━━ PROVIDED RECORDS ━━

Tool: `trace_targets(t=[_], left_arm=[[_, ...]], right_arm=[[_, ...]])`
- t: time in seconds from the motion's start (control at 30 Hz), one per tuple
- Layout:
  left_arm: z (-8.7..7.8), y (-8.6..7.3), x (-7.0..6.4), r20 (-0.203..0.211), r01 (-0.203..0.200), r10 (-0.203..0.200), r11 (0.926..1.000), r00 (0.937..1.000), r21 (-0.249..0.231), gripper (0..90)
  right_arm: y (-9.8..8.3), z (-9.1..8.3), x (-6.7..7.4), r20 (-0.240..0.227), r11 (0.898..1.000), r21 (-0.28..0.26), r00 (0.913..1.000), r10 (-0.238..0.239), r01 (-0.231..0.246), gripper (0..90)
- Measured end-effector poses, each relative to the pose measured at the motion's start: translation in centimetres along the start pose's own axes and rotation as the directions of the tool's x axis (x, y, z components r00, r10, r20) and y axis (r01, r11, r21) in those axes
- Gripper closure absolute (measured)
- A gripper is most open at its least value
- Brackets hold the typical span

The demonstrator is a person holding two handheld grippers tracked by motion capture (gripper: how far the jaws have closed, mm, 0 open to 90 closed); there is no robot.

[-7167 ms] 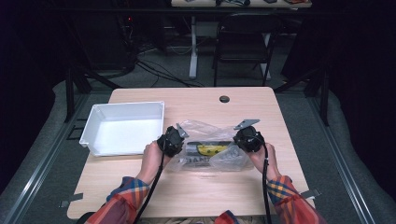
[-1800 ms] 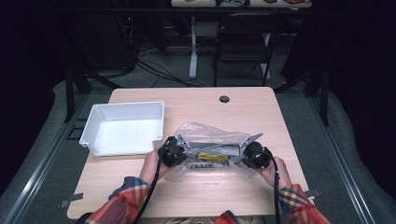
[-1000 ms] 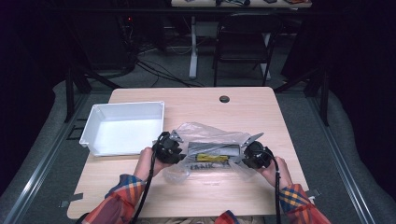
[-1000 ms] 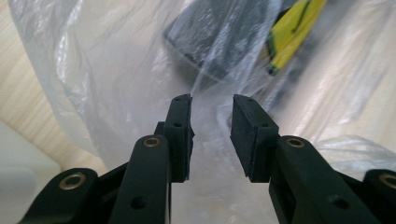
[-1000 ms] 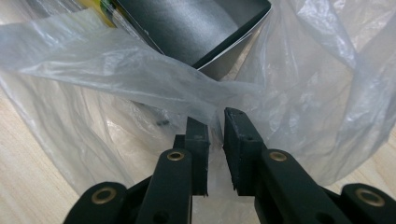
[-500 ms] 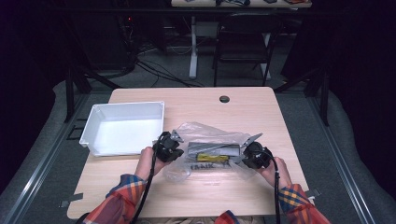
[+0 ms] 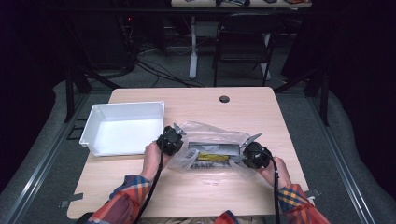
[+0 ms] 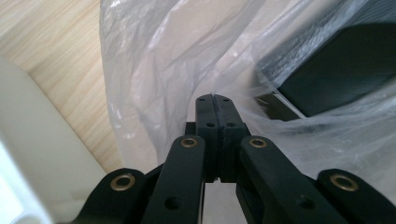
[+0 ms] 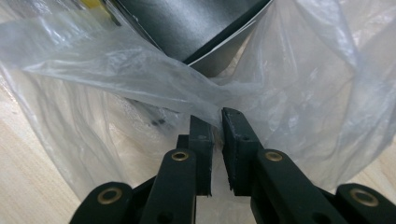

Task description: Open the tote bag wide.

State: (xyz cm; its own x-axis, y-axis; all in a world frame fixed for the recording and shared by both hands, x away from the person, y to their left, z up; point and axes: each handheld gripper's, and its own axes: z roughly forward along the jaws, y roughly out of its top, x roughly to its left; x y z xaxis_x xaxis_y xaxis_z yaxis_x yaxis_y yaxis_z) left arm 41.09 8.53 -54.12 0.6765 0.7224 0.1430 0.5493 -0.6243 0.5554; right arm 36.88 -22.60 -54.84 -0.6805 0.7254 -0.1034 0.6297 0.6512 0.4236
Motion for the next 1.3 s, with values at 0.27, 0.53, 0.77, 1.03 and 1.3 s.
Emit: trace_targets(t=[0.27, 0.53, 0.77, 1.03, 1.3], left_arm=[[1.8, -0.3, -0.2, 0.017, -0.005, 0.004, 0.9977, 0.9998, 0.068, 90.0], [1.6, -0.4, -0.6, 0.034, -0.024, 0.021, 0.9967, 0.9992, 0.078, 86.3], [-1.3, 0.2, -0.4, 0.046, -0.012, 0.012, 0.9998, 0.9989, 0.014, 65.5], [-4.2, 0.1, 1.0, 0.034, 0.015, -0.014, 0.9993, 0.9993, -0.036, 52.2], [-6.2, -0.2, 2.3, 0.04, 0.06, -0.057, 0.9947, 0.9976, -0.084, 39.9]], right_arm=[[-0.2, 0.1, -0.4, 0.015, 1.0, 0.012, 0.9999, 0.001, -0.001, 83.2], [-0.4, -0.2, -0.9, 0.01, 1.0, 0.011, 0.9998, 0.017, -0.017, 81.9], [-0.3, -0.9, -0.8, 0.009, 1.0, -0.011, 0.9999, 0.009, -0.009, 82.2], [-0.3, -0.9, -0.8, 0.015, 1.0, -0.005, 0.9998, 0.009, -0.009, 83.0], [-0.3, -0.8, -0.8, 0.016, 1.0, -0.009, 0.9998, 0.014, -0.014, 83.1]])
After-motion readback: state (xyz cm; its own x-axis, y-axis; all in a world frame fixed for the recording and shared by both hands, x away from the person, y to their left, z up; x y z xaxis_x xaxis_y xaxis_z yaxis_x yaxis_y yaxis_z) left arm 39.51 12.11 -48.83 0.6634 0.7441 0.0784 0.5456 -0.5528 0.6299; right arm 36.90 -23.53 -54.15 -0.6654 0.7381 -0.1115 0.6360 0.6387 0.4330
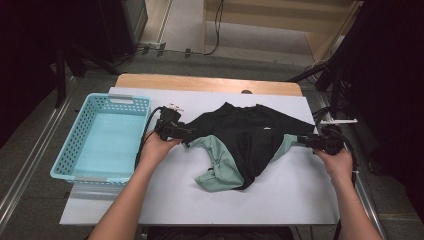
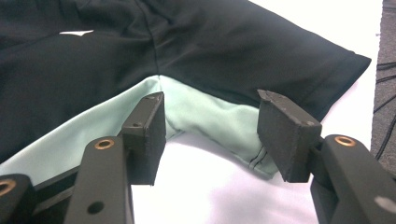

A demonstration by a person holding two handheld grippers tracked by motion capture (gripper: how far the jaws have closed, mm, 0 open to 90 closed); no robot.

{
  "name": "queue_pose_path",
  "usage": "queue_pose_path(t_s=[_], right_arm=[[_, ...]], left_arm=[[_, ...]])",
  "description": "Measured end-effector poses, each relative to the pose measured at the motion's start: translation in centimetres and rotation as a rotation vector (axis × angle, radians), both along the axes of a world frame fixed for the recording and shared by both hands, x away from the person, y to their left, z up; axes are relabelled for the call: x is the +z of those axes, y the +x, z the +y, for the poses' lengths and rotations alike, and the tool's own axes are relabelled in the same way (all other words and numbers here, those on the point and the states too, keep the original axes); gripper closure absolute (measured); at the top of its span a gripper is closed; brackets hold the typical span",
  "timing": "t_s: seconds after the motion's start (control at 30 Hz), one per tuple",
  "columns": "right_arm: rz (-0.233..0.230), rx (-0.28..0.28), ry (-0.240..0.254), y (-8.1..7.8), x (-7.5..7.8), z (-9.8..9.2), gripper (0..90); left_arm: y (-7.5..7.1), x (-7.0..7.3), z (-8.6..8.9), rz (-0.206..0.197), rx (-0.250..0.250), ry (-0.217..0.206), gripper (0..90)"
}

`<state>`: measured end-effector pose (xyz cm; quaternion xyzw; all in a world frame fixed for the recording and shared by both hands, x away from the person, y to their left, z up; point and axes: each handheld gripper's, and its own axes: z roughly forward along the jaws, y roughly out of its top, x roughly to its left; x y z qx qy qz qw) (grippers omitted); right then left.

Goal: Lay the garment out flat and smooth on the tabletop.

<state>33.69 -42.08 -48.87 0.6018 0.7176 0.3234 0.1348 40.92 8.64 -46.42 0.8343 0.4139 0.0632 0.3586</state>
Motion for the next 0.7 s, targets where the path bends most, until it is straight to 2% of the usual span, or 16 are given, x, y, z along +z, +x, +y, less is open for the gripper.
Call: queue_pose_path(t_s=[0.1, 0.2, 0.33, 0.43, 0.47, 0.57, 0.63, 0.7], right_arm=[[-0.002, 0.007, -0.001, -0.3, 0.0, 0.1, 40.5], [-0.003, 0.014, -0.005, -0.6, 0.0, 0.2, 40.5], [-0.003, 0.018, -0.002, -0.9, 0.1, 0.3, 40.4], [-0.004, 0.017, -0.006, -0.9, 0.0, 0.2, 40.4], [-0.003, 0.017, -0.006, -0.9, -0.1, 0.2, 40.4], [-0.004, 0.017, -0.006, -1.0, -0.1, 0.1, 40.4], [-0.001, 0.016, -0.008, -1.0, -0.1, 0.2, 40.4], [-0.003, 0.020, -0.007, -0.9, -0.1, 0.3, 40.4]], left_arm=[[0.7, -0.7, -0.1, -0.011, 0.007, 0.026, 39.4], [1.6, -1.5, 0.0, -0.005, 0.037, 0.038, 40.5], [2.5, -2.3, 0.1, -0.026, 0.073, 0.060, 41.7], [2.8, -3.0, 0.0, -0.014, 0.070, 0.091, 43.0], [2.8, -3.2, 0.0, -0.024, 0.065, 0.099, 43.6], [2.8, -3.2, 0.1, -0.043, 0.079, 0.122, 53.3], [2.4, -3.4, -0.1, -0.081, 0.075, 0.156, 63.3], [2.1, -3.3, -0.4, -0.054, 0.063, 0.145, 76.6]])
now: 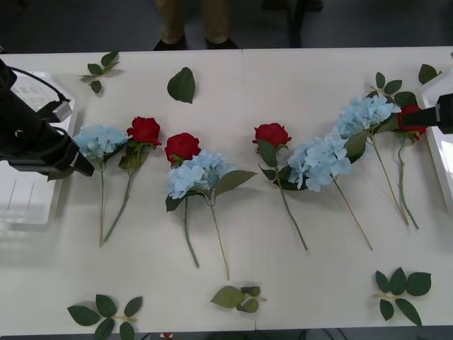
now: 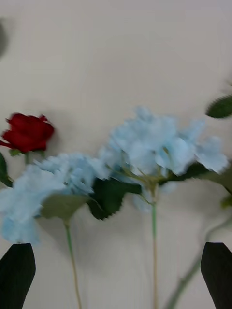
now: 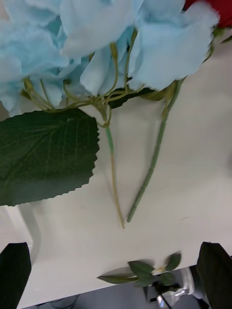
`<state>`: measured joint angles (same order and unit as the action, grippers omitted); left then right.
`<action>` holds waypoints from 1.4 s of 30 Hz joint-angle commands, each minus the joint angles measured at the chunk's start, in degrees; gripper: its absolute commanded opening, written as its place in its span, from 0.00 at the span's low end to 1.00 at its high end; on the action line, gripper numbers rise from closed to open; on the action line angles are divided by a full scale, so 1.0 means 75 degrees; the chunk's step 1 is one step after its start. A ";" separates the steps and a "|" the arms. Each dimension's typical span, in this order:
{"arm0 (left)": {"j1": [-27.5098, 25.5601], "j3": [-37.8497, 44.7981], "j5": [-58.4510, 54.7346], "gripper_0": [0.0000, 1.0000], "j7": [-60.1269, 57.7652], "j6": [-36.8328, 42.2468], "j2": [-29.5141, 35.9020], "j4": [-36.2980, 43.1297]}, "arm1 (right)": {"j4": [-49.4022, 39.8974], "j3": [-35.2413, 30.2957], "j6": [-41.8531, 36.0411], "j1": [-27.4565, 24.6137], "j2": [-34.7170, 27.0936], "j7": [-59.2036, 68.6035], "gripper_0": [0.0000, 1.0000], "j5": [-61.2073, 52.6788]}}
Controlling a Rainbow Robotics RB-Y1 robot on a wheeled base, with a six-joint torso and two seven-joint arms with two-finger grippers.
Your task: Place the red flowers into the right box and the blue flowers into the left box. If a person shows an open palm, hand one flower to the person first, then continue sorting.
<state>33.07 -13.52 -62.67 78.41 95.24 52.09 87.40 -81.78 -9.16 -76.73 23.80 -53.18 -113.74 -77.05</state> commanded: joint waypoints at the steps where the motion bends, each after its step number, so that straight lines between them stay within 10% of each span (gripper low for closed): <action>1: 0.0207 -0.0811 0.0352 1.00 -0.0506 0.0051 0.0144 0.0124 | -0.0101 -0.0243 0.0281 -0.0677 -0.0187 -0.0034 1.00 0.0910; 15: -0.0871 -0.1561 0.1759 1.00 -0.2627 -0.0699 0.0132 0.1249 | -0.0112 -0.0243 0.1382 -0.0747 0.2391 0.1490 1.00 0.3980; 42: -0.0449 -0.2803 0.3165 1.00 -0.3400 -0.3382 -0.0887 -0.0743 | 0.1341 -0.0700 0.1992 0.0471 0.3153 0.2263 1.00 0.6687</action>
<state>27.83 -34.77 -40.92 53.65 71.92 48.05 84.19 -71.94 -13.77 -62.40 23.92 -31.20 -98.34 -27.35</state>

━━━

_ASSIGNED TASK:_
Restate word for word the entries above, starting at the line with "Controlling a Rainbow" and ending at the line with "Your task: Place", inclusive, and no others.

_OUTPUT OF THE EXERCISE:_
Controlling a Rainbow Robotics RB-Y1 robot on a wheeled base, with a six-joint torso and two seven-joint arms with two-finger grippers.
Your task: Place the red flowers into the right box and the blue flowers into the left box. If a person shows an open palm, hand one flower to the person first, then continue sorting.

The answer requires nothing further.